§ **INSTRUCTIONS FOR THE TASK**
All pictures are to be dropped, and everything else in the data duplicated exactly.
╭─ DATASET EXTRACT
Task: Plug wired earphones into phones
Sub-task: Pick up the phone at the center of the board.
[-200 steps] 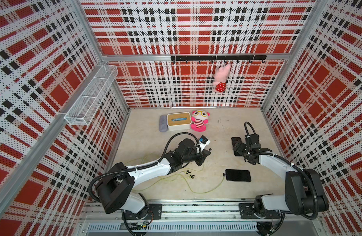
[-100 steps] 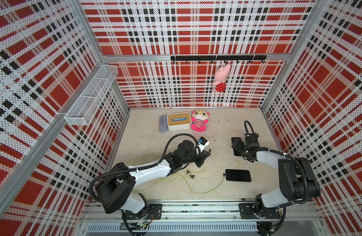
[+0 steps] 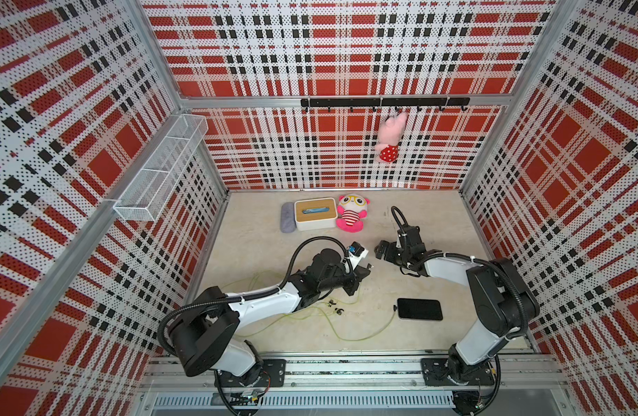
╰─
§ **TASK RESULT**
Task: Plug wired earphones into phones
Sub-task: Pick up the phone at the center of the board.
[-200 steps] 
[-100 steps] 
[+0 steps] 

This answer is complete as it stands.